• _EXERCISE INSTRUCTIONS_
The line containing "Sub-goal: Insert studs" marks the end, so write out exactly every line from the top of the entries below through that one.

(Source records)

====

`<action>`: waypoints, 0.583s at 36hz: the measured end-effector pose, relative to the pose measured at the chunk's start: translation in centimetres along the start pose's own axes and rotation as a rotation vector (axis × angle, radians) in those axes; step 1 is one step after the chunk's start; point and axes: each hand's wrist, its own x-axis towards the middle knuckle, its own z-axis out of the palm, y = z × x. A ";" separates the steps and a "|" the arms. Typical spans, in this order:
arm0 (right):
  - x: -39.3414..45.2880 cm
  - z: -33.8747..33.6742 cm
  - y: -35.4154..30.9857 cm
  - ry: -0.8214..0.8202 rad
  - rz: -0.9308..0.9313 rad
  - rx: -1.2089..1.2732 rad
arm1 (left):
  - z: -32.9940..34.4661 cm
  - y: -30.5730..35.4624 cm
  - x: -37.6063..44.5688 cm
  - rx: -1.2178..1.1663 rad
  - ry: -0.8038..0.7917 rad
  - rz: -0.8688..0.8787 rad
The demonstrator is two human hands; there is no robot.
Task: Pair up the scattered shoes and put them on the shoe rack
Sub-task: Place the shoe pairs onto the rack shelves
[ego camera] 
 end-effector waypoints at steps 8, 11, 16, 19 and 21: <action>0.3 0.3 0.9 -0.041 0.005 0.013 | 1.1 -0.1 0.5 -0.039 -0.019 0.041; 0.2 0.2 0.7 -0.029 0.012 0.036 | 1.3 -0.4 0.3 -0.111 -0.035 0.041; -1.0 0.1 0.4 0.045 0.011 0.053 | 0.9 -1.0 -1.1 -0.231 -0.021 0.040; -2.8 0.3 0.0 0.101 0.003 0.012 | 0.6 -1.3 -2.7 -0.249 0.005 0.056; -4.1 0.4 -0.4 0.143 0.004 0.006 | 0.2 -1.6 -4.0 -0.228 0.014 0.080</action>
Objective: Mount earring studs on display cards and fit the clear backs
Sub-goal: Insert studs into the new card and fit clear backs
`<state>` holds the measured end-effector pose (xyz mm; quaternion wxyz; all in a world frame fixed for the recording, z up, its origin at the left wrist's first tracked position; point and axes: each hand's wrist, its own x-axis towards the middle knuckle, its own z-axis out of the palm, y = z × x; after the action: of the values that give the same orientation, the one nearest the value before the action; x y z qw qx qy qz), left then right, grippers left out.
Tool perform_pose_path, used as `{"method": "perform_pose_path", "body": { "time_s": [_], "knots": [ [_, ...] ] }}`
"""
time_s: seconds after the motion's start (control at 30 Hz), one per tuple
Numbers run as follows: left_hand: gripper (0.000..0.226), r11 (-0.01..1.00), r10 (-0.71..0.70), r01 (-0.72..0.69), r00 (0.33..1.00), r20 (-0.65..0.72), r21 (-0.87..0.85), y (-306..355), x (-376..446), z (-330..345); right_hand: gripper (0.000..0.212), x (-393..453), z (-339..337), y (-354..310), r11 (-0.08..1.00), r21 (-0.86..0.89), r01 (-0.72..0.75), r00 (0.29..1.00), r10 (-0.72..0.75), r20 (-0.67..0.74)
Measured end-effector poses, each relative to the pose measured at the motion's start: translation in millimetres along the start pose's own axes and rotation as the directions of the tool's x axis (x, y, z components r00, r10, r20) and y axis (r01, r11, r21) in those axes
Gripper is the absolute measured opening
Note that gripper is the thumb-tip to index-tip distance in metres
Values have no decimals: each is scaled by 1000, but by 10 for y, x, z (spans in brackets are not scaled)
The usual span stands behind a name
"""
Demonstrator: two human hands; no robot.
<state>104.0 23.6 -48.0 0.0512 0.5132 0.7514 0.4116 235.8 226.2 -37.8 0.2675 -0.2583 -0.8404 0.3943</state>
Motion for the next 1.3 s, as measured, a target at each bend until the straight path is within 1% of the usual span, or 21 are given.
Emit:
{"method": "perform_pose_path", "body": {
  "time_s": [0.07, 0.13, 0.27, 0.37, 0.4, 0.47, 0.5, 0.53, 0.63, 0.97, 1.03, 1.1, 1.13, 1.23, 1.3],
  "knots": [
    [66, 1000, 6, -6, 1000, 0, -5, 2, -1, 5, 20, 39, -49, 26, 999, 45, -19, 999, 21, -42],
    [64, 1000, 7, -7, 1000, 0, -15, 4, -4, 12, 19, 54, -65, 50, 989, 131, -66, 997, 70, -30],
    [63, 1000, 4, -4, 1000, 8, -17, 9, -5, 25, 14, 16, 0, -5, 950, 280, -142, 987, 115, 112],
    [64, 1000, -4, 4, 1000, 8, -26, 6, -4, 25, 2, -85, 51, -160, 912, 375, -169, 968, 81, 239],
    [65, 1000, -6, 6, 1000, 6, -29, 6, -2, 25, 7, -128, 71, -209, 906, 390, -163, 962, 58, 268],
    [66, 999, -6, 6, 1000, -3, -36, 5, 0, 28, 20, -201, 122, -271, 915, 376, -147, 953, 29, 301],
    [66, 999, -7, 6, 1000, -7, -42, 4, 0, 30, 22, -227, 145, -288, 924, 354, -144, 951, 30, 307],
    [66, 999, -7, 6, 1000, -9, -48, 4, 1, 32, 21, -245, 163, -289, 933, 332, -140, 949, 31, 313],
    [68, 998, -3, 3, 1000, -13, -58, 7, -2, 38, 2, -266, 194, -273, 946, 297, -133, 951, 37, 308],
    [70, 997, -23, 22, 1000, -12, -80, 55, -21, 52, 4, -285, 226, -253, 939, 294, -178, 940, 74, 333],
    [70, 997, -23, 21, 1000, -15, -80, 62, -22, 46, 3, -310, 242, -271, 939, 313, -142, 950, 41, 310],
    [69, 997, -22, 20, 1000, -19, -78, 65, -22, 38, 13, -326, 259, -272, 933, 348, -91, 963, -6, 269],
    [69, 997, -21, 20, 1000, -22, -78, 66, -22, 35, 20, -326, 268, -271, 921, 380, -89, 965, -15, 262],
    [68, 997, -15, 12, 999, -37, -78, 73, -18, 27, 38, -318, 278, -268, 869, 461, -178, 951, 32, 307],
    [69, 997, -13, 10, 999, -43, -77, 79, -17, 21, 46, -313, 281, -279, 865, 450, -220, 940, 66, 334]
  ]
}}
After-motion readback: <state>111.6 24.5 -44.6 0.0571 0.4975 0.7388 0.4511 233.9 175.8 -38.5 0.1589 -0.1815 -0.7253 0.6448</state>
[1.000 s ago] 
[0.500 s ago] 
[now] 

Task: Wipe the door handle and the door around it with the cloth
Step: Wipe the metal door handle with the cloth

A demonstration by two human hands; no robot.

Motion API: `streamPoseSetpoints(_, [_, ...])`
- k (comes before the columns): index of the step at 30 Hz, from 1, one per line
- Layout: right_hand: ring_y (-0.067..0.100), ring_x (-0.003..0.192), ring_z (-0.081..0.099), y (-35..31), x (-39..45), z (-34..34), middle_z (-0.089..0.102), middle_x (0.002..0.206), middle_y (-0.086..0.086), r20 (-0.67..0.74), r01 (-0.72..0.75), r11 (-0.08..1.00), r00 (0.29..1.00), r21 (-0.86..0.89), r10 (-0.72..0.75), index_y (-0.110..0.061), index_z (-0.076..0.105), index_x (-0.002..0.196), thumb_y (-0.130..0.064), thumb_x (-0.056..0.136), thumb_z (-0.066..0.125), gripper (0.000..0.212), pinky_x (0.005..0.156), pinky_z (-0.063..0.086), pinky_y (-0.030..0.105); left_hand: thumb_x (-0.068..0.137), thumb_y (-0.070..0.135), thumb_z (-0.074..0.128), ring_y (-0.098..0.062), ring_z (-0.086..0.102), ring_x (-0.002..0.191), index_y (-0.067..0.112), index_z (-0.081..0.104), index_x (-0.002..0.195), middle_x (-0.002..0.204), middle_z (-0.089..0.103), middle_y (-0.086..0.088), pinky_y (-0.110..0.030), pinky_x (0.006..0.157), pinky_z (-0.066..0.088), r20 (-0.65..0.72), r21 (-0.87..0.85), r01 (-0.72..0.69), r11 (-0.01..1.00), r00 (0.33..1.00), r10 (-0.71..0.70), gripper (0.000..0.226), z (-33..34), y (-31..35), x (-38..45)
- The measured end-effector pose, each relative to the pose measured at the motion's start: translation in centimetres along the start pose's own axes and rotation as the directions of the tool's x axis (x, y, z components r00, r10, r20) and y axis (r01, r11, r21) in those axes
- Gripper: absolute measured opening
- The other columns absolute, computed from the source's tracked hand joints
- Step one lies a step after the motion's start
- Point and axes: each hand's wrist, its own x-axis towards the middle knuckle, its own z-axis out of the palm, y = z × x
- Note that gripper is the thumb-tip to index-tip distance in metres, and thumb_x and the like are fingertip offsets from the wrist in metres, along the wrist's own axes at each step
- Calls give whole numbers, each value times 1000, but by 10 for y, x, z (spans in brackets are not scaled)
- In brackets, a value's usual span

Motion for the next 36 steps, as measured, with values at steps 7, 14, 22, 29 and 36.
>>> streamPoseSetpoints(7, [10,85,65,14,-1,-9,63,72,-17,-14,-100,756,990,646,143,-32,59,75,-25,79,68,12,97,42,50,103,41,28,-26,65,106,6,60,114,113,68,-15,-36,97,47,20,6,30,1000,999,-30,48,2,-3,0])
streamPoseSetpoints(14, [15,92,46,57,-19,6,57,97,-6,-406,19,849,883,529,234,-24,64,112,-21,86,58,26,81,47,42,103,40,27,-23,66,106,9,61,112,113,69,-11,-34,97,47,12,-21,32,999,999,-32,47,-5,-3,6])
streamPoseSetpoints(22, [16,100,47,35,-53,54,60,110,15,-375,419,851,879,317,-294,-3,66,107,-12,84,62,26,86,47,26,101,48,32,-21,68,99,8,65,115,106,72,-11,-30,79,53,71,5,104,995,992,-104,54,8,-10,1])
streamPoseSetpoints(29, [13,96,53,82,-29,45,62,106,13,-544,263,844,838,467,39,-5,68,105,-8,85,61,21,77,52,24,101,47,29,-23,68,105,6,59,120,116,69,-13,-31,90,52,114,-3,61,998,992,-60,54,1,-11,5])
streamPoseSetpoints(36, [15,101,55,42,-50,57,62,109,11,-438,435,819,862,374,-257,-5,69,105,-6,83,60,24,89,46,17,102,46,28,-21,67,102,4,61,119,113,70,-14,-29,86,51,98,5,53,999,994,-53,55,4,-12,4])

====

• _COMPLETED TASK_
`<action>`: waypoints, 0.583s at 36hz: the measured end-effector pose, relative to the pose measured at the chunk's start: translation in centimetres along the start pose's own axes and rotation as a rotation vector (axis × angle, radians) in those axes; step 1 is one step after the chunk's start; point and axes: each hand's wrist, its own x-axis towards the middle knuckle, its own z-axis out of the palm, y = z × x. A ";" separates the steps and a "|" the arms. Typical spans, in this order:
arm0 (right):
  - x: -39.3414..45.2880 cm
  - z: -33.8747..33.6742 cm
  - y: -35.4154..30.9857 cm
  - ry: -0.8214..0.8202 rad
  - rz: -0.9308..0.9313 rad
  - rx: -1.2089..1.2732 rad
arm1 (left):
  - z: -32.9940..34.4661 cm
  - y: -30.5730..35.4624 cm
  - x: -37.6063..44.5688 cm
  - rx: -1.2178..1.1663 rad
  - ry: -0.8038..0.7917 rad
  - rz: -0.8688..0.8787 rad
The demonstrator is two human hands; there is no robot.
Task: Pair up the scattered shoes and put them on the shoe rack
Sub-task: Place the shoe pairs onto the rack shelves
[ego camera] 
 end-effector waypoints at steps 8, 11, 16, 19 and 21: <action>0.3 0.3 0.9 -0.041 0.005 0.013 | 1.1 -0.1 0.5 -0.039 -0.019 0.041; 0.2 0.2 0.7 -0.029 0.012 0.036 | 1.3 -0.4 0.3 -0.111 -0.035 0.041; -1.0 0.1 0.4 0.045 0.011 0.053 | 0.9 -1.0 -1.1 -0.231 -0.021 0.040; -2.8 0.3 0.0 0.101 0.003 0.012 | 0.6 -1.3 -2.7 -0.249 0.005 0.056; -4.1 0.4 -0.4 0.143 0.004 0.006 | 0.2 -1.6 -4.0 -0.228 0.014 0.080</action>
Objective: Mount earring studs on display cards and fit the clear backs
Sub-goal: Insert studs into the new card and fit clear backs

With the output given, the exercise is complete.